An official depressing study revealed that TikTok is the fastest-growing source of news for British adults. For teenagers, the top news source was Instagram, closely followed by TikTok then YouTube.

The situation is even worse in the US, where a quarter of adults say they use TikTok to get their news.

The Guardian reported on the study by Ofcom, the official watchdog for TV, Internet, and other communications services.

The TikTokers are coming. The social video platform is the fastest growing news source for UK adults, according to a survey, but nearly half of people using it for current affairs turn to fellow TikTokers rather than conventional news organisations for their updates.

TikTok is used by 7% of adults for news, according to the UK’s communications watchdog, up from 1% in 2020. The growth is primarily driven by young users, with half of its news followers aged 16 to 24.

While the 7% figure puts it well below mainstream TV channels, like the BBC, Sky, and ITV, it’s the rate of growth which paints a worrying picture.

The concern is that social media platforms are extremely susceptible to both misinformation and disinformation. This has been particularly evident in coverage of the Russian invasion of Ukraine.

Disinformation is the deliberate distribution of false information that intends to cause harm, whereas misinformation is when false information is shared but no harm is meant […]

One video captioned “Ukrainian soldiers saying goodbye to their families” has had 2.8m views but is clearly footage of US soldiers and their loved ones.
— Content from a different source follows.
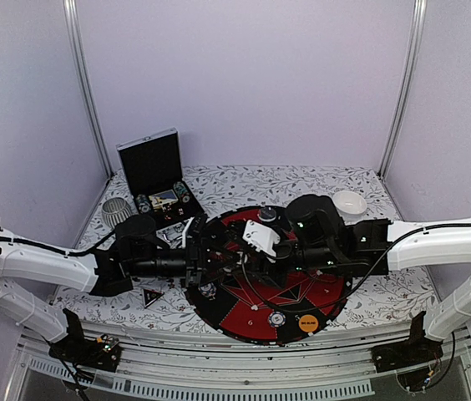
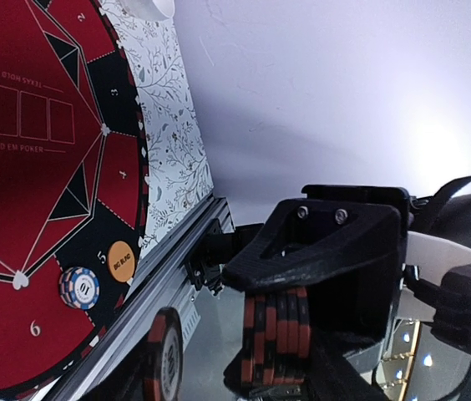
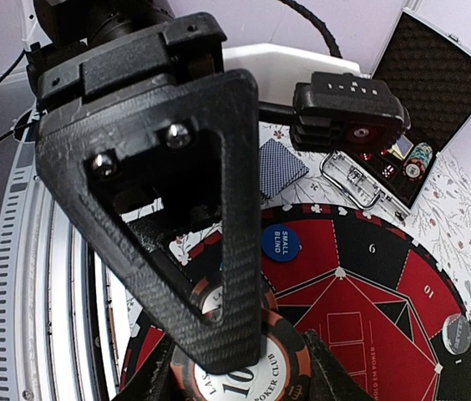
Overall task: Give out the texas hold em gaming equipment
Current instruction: Pass from the left arm to the right, then place the poker chips pile in the big blind area, then pass from the left arm to the right
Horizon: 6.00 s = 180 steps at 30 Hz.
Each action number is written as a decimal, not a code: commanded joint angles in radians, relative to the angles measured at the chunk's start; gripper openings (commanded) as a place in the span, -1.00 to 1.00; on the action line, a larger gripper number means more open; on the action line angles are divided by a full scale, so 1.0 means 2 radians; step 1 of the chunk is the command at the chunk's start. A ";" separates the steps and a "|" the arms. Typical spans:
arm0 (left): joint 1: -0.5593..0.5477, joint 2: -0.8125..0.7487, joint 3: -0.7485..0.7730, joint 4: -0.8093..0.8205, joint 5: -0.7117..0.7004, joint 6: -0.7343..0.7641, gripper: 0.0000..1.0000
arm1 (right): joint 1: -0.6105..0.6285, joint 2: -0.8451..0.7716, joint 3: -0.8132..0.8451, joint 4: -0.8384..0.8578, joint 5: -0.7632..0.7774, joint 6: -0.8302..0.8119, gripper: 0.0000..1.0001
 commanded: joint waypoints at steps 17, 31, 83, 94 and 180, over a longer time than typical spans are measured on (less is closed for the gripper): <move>0.033 -0.009 -0.021 0.008 0.014 0.010 0.32 | -0.027 -0.076 -0.087 -0.030 0.045 0.100 -0.93; 0.039 -0.032 -0.020 -0.012 0.012 0.027 0.31 | -0.061 -0.152 -0.235 -0.062 0.141 0.305 -0.92; 0.061 -0.071 -0.027 -0.033 0.013 0.035 0.30 | -0.065 -0.030 -0.229 -0.109 0.091 0.417 0.22; 0.061 -0.077 -0.016 -0.052 0.018 0.050 0.30 | -0.050 -0.116 -0.120 -0.140 0.089 0.278 0.91; 0.060 -0.104 -0.006 -0.085 0.005 0.073 0.32 | -0.105 0.098 0.043 0.091 -0.304 0.449 -0.96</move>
Video game footage has also been adapted, with one clip purportedly showing a Ukrainian jet downing a Russian fighter – which has had nearly 10m views and is still live – but can be traced to a YouTube video made on a flight simulator game.

Worse, people continue to use TikTok as a news source despite knowing it to be unreliable.

“Teenagers today are increasingly unlikely to pick up a newspaper or tune into TV News, instead preferring to keep up-to-date by scrolling through their social feeds,” said Yih-Choung Teh, Ofcom’s group director for strategy and research. “And while youngsters find news on social media to be less reliable, they rate these services more highly for serving up a range of opinions on the day’s topical stories.”

The Ofcom study showed that news organisations are having to compete with non-journalist TikTokers as a news source on the platform. For those who consume news on TikTok, their main source is other people they follow (44%), followed by friends and family (32%) and then news organisations (24%). The most popular official news sources on TikTok include Sky News, the BBC and ITV.

Other social media networks are also popular news sources, with both Instagram and Facebook out-performing official news sites and TV channels among 16-24 year olds.

An earlier depressing study showed that the position is even worse in the US.

A quarter of US adults say they always use TikTok to get the news, with nearly half of US millennial and Gen Z adults – under-41s and under-25s respectively – indicating the same, according to the analysis firm Forrester Research.